◆ THE TASK ◆
Whenever a line in the data holds the string "toward", pull that line out.

[Data entries]
=-=-=

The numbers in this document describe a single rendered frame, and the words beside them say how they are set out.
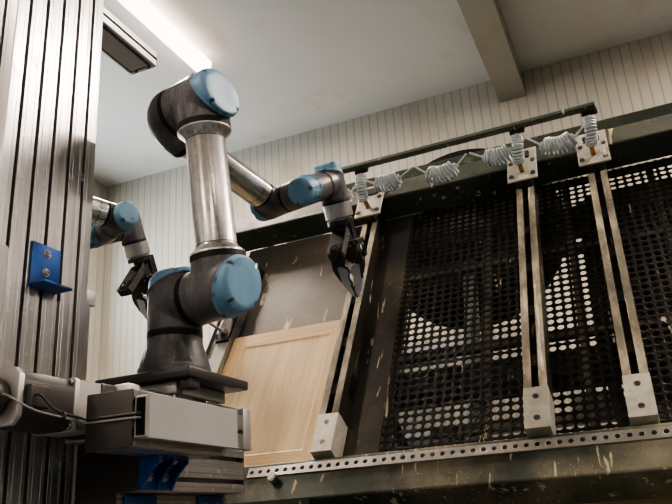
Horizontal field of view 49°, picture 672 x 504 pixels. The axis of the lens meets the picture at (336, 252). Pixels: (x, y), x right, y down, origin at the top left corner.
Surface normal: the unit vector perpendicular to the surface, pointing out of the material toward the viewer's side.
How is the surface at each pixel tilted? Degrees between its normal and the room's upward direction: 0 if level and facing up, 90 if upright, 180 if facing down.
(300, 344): 58
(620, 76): 90
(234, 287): 97
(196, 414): 90
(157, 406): 90
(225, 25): 180
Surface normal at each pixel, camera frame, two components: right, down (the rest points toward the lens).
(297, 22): 0.07, 0.94
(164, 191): -0.40, -0.29
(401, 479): -0.38, -0.75
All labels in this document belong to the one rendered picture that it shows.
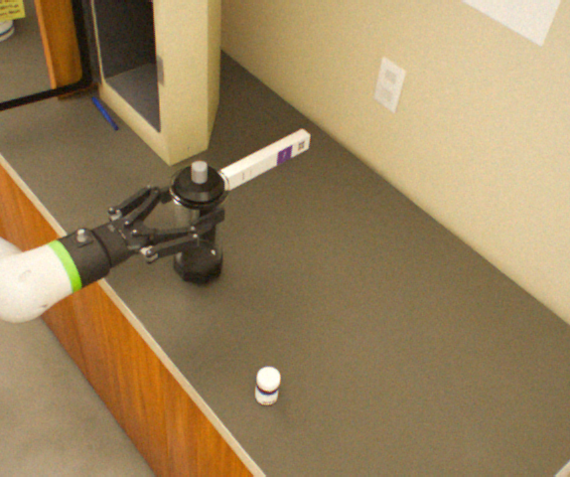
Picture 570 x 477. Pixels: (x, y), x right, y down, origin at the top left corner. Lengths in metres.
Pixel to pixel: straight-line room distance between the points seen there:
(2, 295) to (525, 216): 1.01
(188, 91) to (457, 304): 0.74
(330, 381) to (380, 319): 0.18
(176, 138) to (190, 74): 0.17
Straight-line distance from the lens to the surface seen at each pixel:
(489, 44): 1.44
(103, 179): 1.68
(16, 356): 2.56
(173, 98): 1.59
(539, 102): 1.42
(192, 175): 1.26
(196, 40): 1.55
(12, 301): 1.16
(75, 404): 2.42
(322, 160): 1.75
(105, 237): 1.21
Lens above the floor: 2.08
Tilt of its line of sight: 47 degrees down
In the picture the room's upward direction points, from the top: 7 degrees clockwise
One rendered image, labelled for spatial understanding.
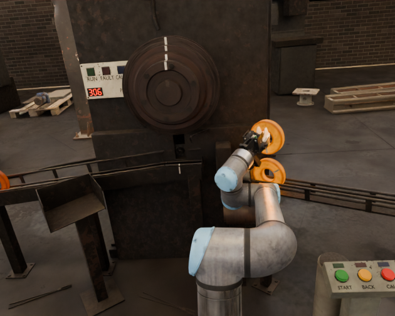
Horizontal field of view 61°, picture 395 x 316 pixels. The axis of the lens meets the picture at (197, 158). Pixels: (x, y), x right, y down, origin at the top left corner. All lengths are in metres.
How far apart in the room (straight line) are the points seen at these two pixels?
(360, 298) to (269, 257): 0.57
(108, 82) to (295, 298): 1.51
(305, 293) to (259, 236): 1.26
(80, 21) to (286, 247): 1.44
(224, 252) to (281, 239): 0.14
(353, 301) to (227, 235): 0.64
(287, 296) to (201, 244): 1.26
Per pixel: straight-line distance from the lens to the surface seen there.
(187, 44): 1.59
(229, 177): 1.25
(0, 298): 2.41
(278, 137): 1.49
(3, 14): 8.92
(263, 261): 0.80
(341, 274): 1.27
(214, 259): 0.80
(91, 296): 2.14
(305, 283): 2.09
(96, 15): 1.82
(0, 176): 2.16
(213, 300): 0.85
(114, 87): 1.82
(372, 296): 1.33
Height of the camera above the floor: 1.46
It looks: 24 degrees down
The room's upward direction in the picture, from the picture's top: 5 degrees counter-clockwise
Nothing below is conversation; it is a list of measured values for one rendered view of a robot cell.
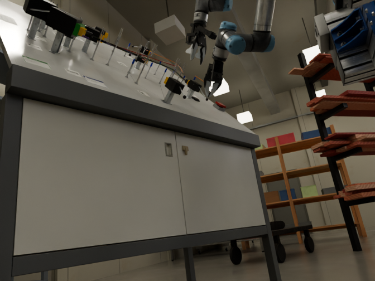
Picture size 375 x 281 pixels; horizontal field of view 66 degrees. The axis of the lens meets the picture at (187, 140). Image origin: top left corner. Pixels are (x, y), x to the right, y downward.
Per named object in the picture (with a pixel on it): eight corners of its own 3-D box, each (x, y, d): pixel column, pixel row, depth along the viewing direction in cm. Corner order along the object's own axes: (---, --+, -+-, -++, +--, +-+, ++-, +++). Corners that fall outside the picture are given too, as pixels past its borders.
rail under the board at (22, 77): (260, 146, 153) (258, 135, 155) (10, 85, 71) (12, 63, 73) (252, 149, 157) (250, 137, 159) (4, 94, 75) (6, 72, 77)
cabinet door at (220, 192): (267, 224, 140) (251, 148, 153) (188, 234, 102) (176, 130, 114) (262, 225, 142) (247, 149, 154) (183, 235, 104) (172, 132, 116)
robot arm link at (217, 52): (230, 51, 132) (213, 47, 131) (227, 61, 134) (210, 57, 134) (229, 47, 138) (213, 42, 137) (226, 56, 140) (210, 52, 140)
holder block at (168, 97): (173, 111, 112) (184, 88, 109) (158, 97, 120) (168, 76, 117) (182, 114, 115) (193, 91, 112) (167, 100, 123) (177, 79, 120)
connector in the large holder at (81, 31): (77, 34, 104) (81, 23, 103) (85, 38, 105) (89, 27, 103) (72, 34, 99) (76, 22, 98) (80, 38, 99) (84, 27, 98)
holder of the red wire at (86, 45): (61, 40, 126) (69, 16, 123) (90, 53, 133) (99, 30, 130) (61, 42, 122) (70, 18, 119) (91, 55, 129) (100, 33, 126)
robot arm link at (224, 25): (225, 24, 124) (219, 19, 130) (217, 49, 130) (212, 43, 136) (241, 27, 126) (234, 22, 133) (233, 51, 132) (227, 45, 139)
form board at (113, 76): (9, 69, 74) (11, 63, 74) (-20, -7, 141) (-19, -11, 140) (255, 137, 157) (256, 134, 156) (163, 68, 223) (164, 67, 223)
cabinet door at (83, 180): (187, 234, 102) (174, 131, 114) (13, 255, 64) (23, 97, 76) (183, 235, 103) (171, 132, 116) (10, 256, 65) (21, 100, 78)
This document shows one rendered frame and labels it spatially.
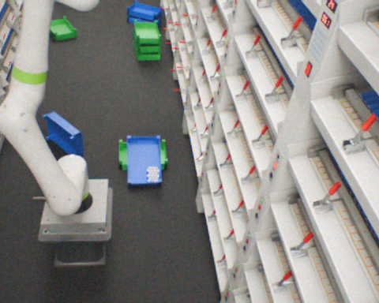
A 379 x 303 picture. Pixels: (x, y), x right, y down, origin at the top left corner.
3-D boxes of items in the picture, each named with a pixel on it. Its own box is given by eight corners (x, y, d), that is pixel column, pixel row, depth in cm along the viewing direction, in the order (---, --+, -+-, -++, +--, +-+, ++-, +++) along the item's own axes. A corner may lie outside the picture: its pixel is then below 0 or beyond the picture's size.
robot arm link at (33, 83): (37, 120, 147) (3, 112, 144) (45, 102, 157) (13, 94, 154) (43, 78, 137) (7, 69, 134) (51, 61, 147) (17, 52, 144)
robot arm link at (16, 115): (54, 225, 159) (-19, 119, 126) (61, 196, 172) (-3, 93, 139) (84, 219, 158) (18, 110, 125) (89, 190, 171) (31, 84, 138)
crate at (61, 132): (56, 134, 269) (46, 139, 264) (52, 110, 255) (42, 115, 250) (84, 157, 256) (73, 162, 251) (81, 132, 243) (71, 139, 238)
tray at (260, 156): (263, 189, 131) (260, 170, 124) (227, 84, 174) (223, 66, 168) (323, 174, 130) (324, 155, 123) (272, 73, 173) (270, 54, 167)
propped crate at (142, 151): (160, 185, 246) (162, 181, 238) (127, 186, 242) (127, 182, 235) (159, 140, 256) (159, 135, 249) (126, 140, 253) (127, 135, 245)
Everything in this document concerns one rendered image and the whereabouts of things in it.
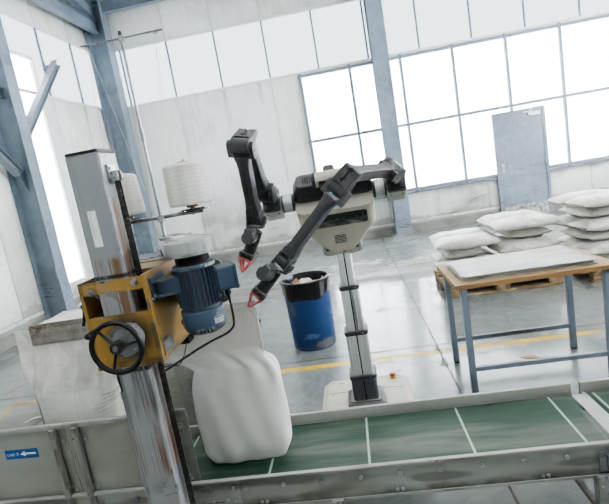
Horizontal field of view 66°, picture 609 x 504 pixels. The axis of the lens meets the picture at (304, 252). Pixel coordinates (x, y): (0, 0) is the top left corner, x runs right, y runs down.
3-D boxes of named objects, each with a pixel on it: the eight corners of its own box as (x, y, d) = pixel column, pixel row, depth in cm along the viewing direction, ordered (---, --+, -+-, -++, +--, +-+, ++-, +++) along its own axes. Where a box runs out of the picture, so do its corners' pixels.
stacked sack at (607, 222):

=-=-=

◆ EXERCISE ANSWER ◆
Surface normal: the unit vector perpendicular to the surface, pointing out of the material toward the viewer's side.
Surface normal at each pixel, camera frame, two components: right, down (the rest points toward the lens).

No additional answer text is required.